Oil staining just below surface! Photography: Graham Heard personal archive.
Geology & Geophysics
Africa

On the HUNT for Somalian core

Decades before the internet connected us all, Graham Heard found a former well site and some cores in the north of Somalia through good old detective work

“Having worked on the first-ever offshore seismic survey in South Yemen in 1976, and seen the results of the first offshore well drilled in Yemeni waters, south of Socotra Island, I thought there must be a failed rift succession on the southern side of the Gulf of Aden in Somalia” wrote ge­ologist Graham Heard in a recent email to us. It result­ed in a few intriguing visits to the country, including a search for old well data.

Graham’s employer at the time, Quintana Petro­leum, was supportive of his ideas and allowed him to travel to Mogadishu to dis­cuss obtaining an explora­tion concession. It worked, and the company was soon awarded a 10 million-acre licence in the Guban Re­gion in the north of the country.

Graham Heard at the Daga Shabel-3 well site in northern Somalia, where he found that the cores had been abandoned straight after being cut. Photography: Graham Heard personal archive.

The next step was to finance the acquisition of 2D seismic data, for which a partner was need­ed. Graham presented his play models to Ray Hunt of Hunt Oil, who liked the concept and the company farmed into the acreage to acquire 1,000 km of 2D seismic lines.

Besides the acquisition of seismic data, Graham was also aware that some wells had been drilled in the area in the past. Un­able to find the locations initially, he later found a photo album at the Minis­try of Mineral and Water Resource in Hargeisa that showed some leads. The album contained material of fieldwork done by hard rock geologist John Hunt for the British Protectorate of Somaliland in the 1940’s and 50’s, at the time when the wells were drilled. Gra­ham thought it would be good to try and find John Hunt, then in his 70’s and retired. Fortunately, he was still listed as a fellow of the Geological Society of Lon­don, which allowed him to get Hunt’s address.

John Hunt, who was not related to Ray Hunt from Hunt Oil at all, told Graham of the person who assisted him with the field­work at the time and who lived in Hargeisa. He even remembered the house, and he suggested Graham find him on his next trip. He would know how to get to the well locations.

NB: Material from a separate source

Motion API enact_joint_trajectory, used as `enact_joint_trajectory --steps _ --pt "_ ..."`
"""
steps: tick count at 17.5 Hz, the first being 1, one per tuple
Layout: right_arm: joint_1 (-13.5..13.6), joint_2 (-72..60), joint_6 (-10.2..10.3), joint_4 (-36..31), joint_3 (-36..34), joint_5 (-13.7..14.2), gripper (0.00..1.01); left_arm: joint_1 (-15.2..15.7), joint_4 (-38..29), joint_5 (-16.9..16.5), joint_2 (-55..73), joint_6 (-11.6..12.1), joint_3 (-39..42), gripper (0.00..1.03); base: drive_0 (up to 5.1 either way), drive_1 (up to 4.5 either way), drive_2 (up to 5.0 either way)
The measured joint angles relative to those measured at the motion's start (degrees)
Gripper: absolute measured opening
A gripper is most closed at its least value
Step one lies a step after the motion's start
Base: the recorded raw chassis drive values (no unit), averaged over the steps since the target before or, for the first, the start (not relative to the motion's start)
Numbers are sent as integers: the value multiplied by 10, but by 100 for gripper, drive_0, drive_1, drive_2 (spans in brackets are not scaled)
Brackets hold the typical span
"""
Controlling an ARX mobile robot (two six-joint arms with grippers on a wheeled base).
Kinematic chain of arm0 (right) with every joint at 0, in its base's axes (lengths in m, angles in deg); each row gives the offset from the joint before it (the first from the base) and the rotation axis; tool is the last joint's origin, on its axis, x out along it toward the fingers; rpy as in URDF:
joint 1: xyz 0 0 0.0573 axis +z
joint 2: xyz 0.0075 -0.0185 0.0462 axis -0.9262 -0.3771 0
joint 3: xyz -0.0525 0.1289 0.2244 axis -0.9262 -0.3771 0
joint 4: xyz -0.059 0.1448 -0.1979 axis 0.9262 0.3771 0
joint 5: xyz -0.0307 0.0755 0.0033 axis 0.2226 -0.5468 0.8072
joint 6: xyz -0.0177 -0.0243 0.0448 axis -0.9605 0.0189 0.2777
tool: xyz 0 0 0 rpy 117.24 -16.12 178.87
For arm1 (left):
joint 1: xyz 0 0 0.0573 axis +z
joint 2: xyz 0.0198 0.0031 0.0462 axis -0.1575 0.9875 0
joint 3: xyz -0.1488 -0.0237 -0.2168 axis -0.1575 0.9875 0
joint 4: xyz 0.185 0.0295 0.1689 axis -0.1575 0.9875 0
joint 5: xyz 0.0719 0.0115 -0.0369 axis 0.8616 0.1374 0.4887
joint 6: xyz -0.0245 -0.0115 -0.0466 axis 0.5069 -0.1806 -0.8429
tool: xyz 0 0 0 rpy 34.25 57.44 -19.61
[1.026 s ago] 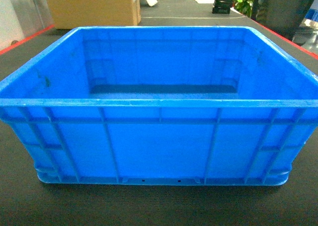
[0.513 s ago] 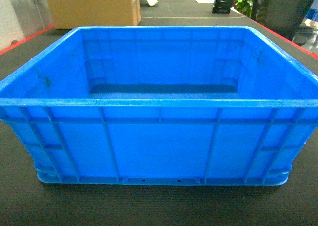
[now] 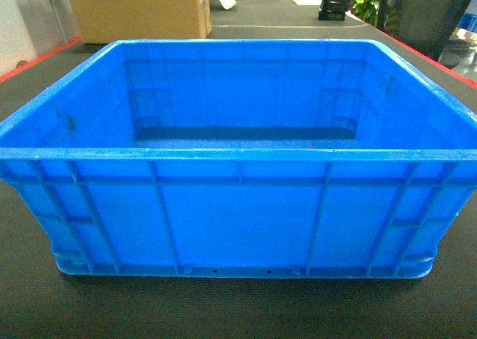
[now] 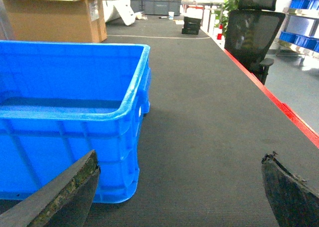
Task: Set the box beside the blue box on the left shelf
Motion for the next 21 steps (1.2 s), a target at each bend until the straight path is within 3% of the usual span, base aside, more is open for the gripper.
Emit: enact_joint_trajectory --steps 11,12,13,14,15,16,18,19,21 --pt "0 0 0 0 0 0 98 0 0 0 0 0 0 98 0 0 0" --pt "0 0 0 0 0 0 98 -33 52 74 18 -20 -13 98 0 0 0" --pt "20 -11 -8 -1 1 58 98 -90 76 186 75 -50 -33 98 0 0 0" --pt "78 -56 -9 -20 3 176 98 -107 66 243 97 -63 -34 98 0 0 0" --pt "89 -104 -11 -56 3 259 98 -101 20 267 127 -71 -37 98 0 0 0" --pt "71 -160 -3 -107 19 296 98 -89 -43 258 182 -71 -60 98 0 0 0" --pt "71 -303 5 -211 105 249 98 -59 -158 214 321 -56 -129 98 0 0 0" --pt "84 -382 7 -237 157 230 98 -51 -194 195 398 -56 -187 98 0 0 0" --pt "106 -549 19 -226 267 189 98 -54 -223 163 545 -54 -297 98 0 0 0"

So, Graham travelled to Somalia again, where he found the house and the person John Hunt had de­scribed. They drove down the road that connects Har­geisa to Berbera and indeed found the dirt tracks to the well locations. At the loca­tion of the Daga Shabel-3 well, Graham also found something else. A pile of cores that were dumped right at the well site. He collected the cores, and with the help of the com­posite log, he was able to reconstruct how the various bits had to be put together. They even carried out geo­chemical and sedimento­logical analyses on the cores back in England.

However, despite all these efforts and data gath­ering, a new exploration well was never drilled on the Quintana-Hunt li­cence. Hunt struck oil on the opposite side of the rift in Yemen and ignored the Somalia licence for good.